• sknox (10/26/2010)


    Of course, if you're storing your value in an attribute, NULL is represented by the absence of the attribute in the record element, and SQLXML deals with that fine.

    Absolutely correct, and I would like to add my 2 cents about the inner text treatment. Inner text is treated in exact same fashion. If you would like the statement to return null values, just don't provide the node at all and SQL Server will deal with it just fine as well. For example, the xml sample below has 2 "records". First record does not have the node named Gender and the second record does not have the ID attribute. This means that the first record will have null for Gender column and second - null for ID column.
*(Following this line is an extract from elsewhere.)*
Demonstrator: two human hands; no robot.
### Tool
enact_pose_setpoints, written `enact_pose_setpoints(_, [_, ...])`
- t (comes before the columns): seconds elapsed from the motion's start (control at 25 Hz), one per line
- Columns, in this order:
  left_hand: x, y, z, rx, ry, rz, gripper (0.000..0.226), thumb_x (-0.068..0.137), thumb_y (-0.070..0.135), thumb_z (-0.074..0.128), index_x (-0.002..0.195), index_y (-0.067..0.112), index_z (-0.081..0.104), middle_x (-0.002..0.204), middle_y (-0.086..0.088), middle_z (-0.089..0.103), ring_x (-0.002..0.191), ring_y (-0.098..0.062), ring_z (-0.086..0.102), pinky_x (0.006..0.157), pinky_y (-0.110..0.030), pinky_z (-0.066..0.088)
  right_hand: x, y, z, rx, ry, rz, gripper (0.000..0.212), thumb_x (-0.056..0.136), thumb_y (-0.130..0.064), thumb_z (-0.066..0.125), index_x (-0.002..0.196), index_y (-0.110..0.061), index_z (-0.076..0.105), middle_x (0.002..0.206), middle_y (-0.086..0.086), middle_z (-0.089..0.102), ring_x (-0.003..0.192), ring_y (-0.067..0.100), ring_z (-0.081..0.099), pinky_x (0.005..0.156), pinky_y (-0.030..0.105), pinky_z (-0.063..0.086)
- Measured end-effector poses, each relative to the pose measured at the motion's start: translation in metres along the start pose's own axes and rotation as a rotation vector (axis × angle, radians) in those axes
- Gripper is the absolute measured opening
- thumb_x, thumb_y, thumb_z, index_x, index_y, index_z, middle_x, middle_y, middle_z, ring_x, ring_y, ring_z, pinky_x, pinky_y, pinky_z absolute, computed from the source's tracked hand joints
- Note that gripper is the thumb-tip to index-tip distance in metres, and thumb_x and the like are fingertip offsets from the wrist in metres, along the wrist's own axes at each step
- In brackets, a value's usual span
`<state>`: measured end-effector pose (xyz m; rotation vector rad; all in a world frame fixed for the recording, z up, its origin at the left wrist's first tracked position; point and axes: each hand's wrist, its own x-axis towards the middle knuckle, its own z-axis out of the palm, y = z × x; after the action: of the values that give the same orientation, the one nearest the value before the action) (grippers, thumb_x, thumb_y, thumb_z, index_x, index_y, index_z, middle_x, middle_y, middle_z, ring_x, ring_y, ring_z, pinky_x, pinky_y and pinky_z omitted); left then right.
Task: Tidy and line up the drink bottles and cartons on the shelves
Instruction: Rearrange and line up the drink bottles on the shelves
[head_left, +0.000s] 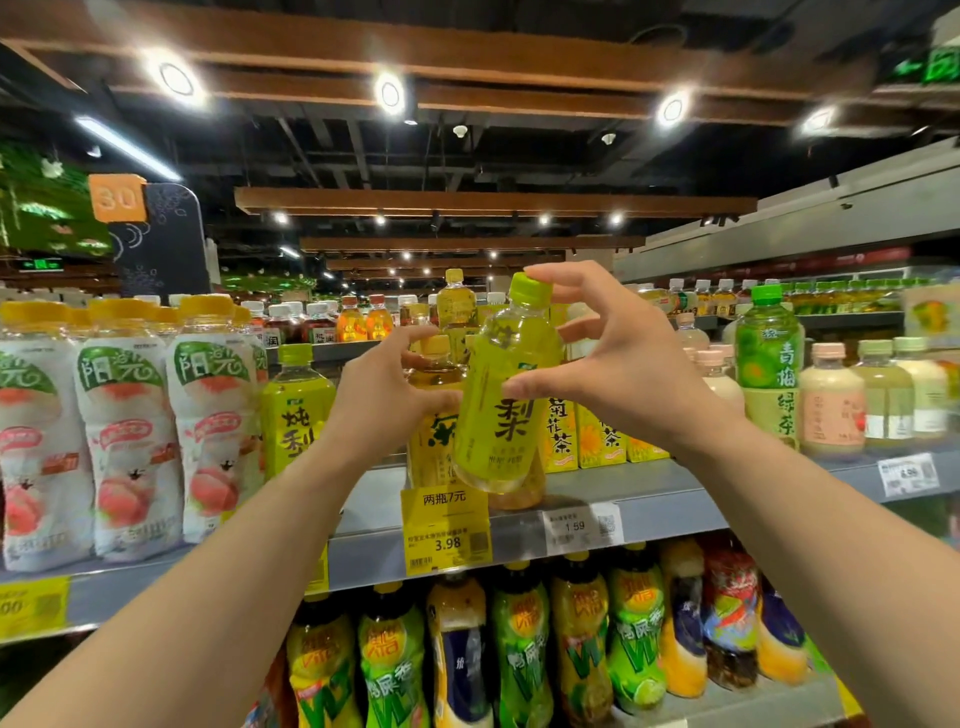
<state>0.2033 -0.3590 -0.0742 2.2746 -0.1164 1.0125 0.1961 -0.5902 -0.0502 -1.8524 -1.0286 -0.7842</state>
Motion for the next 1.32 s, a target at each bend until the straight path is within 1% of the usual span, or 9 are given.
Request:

I believe that this is the simplest way to deal with nulls, specifically because the out of the box minOccurences of any node or attribute is zero anyway.

    declare @xml xml;

    set @xml = '

    <rows>

    <r ID="1">

    <LastName>Clown</LastName>

    <FirstName>Bozo</FirstName>

    <MiscInfo>Bozo is a clown at Wringley</MiscInfo>

    </r>

    <r>

    <LastName>Netchaev</LastName>

    <FirstName>Oleg</FirstName>

    <Gender>Male</Gender>

    <MiscInfo>Oleg''s info goes here</MiscInfo>

    </r>

    </rows>

    ';

    select

    item.value('@ID', 'int') ID,

    item.value('LastName[1]', 'varchar(10)') LastName,

    item.value('FirstName[1]', 'varchar(10)') FirstName,

    item.value('Gender[1]', 'varchar(10)') Gender,

    item.value('MiscInfo[1]', 'varchar(35)') MiscInfo

    from @xml.nodes('//rows/r') R(item);

    The above returns expected output:

    ID LastName FirstName Gender MiscInfo

    ----------- ---------- ---------- ---------- -----------------------------------

    1 Clown Bozo NULL Bozo is a clown at Wringley

    NULL Netchaev Oleg Male Oleg's info goes here

    Very good article, thank you Richard. It is great to learn about different methods to achieve the same result.